Across the listing below, count the lines that mention the string "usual". Reply with the figure only.
------------------------------------------------------------
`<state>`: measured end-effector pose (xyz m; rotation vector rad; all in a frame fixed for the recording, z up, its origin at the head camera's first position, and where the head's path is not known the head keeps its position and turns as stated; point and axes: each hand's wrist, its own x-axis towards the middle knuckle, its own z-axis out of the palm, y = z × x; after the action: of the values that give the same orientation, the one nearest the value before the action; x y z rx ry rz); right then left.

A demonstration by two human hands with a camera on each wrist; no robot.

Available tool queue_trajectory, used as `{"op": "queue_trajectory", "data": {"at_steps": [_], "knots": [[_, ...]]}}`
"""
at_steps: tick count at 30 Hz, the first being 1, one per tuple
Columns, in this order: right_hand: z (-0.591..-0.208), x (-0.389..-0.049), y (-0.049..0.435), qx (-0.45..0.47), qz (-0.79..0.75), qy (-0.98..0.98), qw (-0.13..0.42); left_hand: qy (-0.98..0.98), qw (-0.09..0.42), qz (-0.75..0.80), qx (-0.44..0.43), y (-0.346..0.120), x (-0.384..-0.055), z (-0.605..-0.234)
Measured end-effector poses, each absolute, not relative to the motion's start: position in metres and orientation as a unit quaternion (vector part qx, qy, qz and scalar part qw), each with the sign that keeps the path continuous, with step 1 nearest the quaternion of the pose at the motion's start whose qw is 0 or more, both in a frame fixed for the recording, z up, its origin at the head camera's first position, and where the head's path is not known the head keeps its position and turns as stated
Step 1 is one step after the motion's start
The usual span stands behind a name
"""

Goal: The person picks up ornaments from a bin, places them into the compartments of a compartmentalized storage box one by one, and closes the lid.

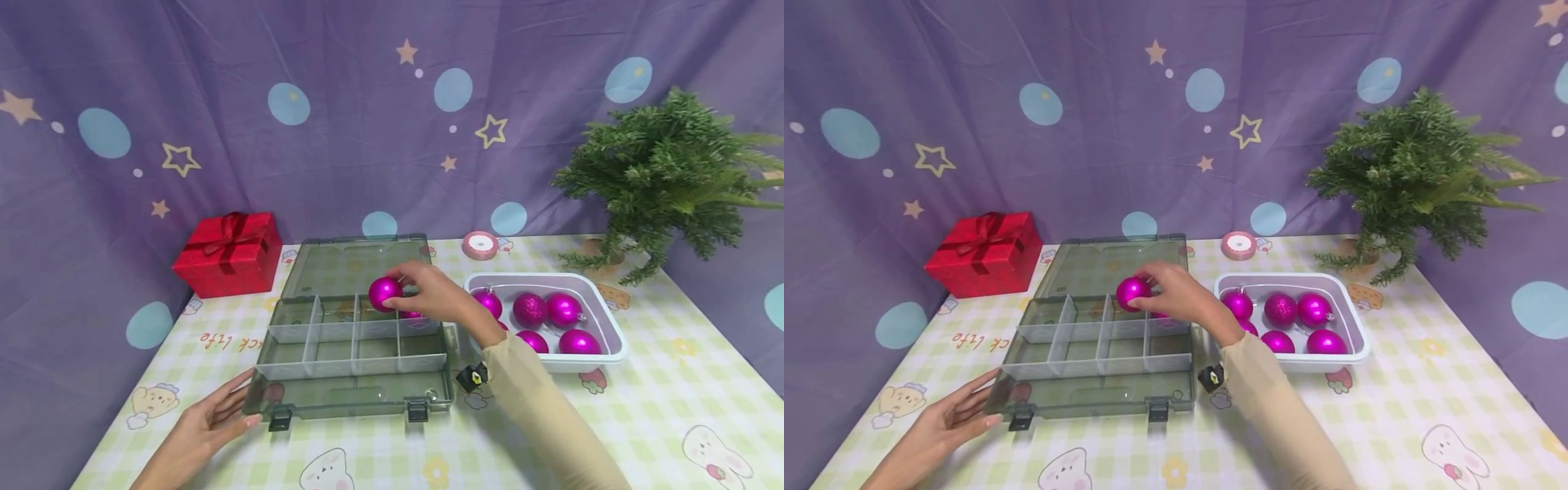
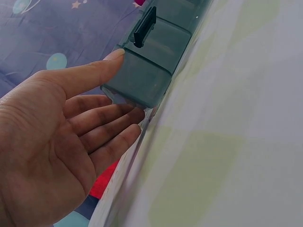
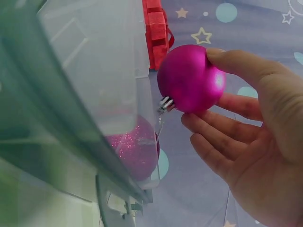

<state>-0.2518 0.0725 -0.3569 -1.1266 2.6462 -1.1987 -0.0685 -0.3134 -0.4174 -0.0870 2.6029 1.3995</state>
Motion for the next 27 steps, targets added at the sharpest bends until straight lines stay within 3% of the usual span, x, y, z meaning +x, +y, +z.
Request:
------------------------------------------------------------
▸ Exercise solution:
2